第一章 11 一眠りから覚めて
11 一眠りから覚めて
宿屋の一室に窓は無い。明かりは『光池』のランプで得る。
『光池』は、指サイズの角柱に、光の精霊の力を溜めた道具だ。池から水をくみ出すように、光を少しずつ放出させて使う。
『光池』のランプは、木箱とガラス瓶が合体した形だ。木箱内に『光池』を入れ、ねじ状のスイッチをひねると『光池』の光がガラスに満ちる。ねじの傾きで明るさが調節できる。
ランプには取っ手があり、壁のフックに掛けて部屋の明かりにする。ランプを手元に置き、光を弱めてベッドライトとしても使える。
部屋に帰ったミーヤは、ランプを柱に掛け、光をごく弱めてベッドに行った。朝でも夜でも部屋を閉めると真っ暗になるので、ランプはいつでも少しは光らせておく。
ミーヤが目を覚ましたとき、部屋の様子は同じだった。だが、廊下から雨の音が聞こえる。
「結局、降り出したのか……」
つぶやきながら、ミーヤは枕元の目覚まし時計に手を伸ばす。
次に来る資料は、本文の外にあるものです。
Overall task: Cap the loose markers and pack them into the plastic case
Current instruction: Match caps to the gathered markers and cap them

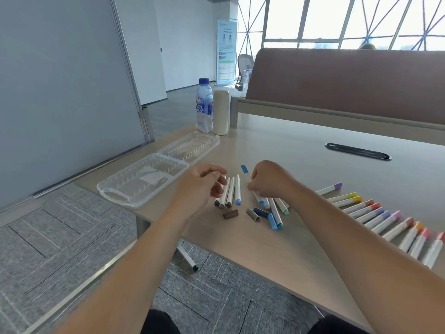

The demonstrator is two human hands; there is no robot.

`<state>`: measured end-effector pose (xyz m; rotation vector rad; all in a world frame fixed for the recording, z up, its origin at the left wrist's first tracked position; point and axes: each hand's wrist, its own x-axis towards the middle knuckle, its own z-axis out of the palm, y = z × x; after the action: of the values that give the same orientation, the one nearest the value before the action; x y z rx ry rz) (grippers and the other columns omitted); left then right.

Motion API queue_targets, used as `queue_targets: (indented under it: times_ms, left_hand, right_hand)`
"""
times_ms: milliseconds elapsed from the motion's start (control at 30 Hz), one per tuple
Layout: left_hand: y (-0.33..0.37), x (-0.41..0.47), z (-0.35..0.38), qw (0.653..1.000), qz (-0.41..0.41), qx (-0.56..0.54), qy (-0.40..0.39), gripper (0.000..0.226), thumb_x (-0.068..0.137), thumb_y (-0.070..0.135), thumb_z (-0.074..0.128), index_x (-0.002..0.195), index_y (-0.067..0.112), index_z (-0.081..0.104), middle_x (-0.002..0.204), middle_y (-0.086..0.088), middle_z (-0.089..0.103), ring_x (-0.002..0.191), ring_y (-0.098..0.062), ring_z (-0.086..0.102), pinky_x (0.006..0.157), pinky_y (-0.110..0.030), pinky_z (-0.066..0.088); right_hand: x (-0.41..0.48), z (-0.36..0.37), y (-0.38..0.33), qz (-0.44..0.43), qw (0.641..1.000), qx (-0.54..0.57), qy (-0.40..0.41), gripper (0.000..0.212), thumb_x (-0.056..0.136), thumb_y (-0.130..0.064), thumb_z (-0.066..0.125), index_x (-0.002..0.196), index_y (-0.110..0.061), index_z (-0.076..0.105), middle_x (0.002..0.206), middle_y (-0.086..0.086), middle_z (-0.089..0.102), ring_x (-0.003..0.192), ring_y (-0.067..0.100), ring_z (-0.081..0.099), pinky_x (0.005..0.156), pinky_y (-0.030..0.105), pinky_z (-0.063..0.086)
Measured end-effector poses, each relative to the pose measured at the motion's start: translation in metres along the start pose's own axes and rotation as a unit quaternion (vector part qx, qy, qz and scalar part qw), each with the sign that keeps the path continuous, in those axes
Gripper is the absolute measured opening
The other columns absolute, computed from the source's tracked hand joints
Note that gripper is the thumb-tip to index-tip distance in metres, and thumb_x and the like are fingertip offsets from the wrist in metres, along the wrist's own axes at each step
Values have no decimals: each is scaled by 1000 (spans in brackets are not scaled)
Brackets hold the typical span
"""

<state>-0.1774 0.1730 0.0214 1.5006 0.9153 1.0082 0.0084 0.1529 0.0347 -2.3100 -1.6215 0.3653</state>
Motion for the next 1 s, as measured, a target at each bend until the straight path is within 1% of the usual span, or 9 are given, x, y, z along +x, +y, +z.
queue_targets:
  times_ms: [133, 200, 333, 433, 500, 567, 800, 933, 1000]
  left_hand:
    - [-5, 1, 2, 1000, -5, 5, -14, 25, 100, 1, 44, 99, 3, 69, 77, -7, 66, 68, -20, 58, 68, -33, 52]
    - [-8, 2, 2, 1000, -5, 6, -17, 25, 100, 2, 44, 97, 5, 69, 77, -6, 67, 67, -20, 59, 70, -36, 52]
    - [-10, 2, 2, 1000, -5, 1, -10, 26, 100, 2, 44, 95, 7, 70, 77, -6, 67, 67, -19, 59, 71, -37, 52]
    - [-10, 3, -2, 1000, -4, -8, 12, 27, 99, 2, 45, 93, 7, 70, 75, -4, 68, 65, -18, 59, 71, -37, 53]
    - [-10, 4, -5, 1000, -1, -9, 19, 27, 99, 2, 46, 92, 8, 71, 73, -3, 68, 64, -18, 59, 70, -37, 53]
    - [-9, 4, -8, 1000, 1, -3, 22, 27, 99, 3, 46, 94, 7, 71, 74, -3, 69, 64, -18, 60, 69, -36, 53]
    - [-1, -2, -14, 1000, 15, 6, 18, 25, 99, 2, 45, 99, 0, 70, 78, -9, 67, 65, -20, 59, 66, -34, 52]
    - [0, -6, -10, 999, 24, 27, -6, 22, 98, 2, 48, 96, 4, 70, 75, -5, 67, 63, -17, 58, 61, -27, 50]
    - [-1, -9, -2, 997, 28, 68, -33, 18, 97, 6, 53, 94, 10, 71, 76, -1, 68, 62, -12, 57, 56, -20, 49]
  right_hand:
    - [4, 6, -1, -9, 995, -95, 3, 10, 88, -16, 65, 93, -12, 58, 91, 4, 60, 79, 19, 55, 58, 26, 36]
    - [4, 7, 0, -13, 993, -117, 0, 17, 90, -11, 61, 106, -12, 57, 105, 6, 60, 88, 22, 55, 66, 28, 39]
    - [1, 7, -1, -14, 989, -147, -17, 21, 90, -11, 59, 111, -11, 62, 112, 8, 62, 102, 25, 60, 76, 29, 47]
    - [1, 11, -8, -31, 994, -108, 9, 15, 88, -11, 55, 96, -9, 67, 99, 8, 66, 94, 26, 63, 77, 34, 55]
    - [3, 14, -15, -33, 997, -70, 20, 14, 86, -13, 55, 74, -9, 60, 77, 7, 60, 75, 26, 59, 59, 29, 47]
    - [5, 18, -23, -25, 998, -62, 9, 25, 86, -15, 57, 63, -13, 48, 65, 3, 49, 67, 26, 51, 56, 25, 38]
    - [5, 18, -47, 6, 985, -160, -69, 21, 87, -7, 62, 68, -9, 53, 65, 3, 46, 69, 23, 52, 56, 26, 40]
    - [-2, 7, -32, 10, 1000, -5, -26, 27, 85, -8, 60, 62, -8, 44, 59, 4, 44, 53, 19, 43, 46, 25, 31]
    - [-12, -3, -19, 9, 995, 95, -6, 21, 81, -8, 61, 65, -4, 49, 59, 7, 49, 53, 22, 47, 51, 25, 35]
アラームはセットしていないが、時刻は合わせてある。
一本しか無い時計の針は、右を指していた。昼の三刻ごろ、昼食と夕食の中間の時刻だ。
「うわ、半日寝てたの!?」
ミーヤは体を起こし、経血がドッと出る感覚にうめいた。
ベッドに入ったのは朝食の後だから、朝の七刻、学校が始まる時刻ぐらいのはずだ。
「寝過ぎー……。生理んときってほんと、眠くなるしだるくなるし、いいことなんもない……」
ぼやきながらミーヤはベッドから降りた。経血は漏れておらず、防水布もズボンも無事だった。
新しいナプキンを準備して、トイレに向かう。
廊下の窓から、雨が降っているのが見える。日暮れ前だが、雨なので薄暗い。窓ガラスがないので、廊下に少し雨が降り込んでいる。今日は早めに宿の人が窓を閉め、廊下の『光池』のランプを灯していくかもしれない。
トイレでナプキンを取り替える。大きいサイズにしておいて正解だった。
防水袋を持って廊下を戻っていると、隣の部屋が開いてマアチが顔を出した。
「お、やっぱミーヤだ。起きたのか」
「うん、めちゃくちゃ寝ちゃったよ」
「生理んときって眠くなるよな。痛みは?」
「もう平気。薬が効いたか、たくさん寝て痛い時期が過ぎたかな」
体はだるいままだが、痛みは消えた。長時間寝たので、頭もすっきりした。
「朝からずっと寝てたんなら、昼飯食ってねーの? 早めに夕飯行くか?」
「うーん……食欲はあんまり無い……でも食べなきゃね。ナプキン洗って休憩したら行こうかな」
「まだ雨降ってるしな。オレもまた洗濯しとこ。その間に雨が止むといいけど」
「じゃあ、下行こうか」
二人は部屋に戻り、洗濯の準備をして一階へ向かった。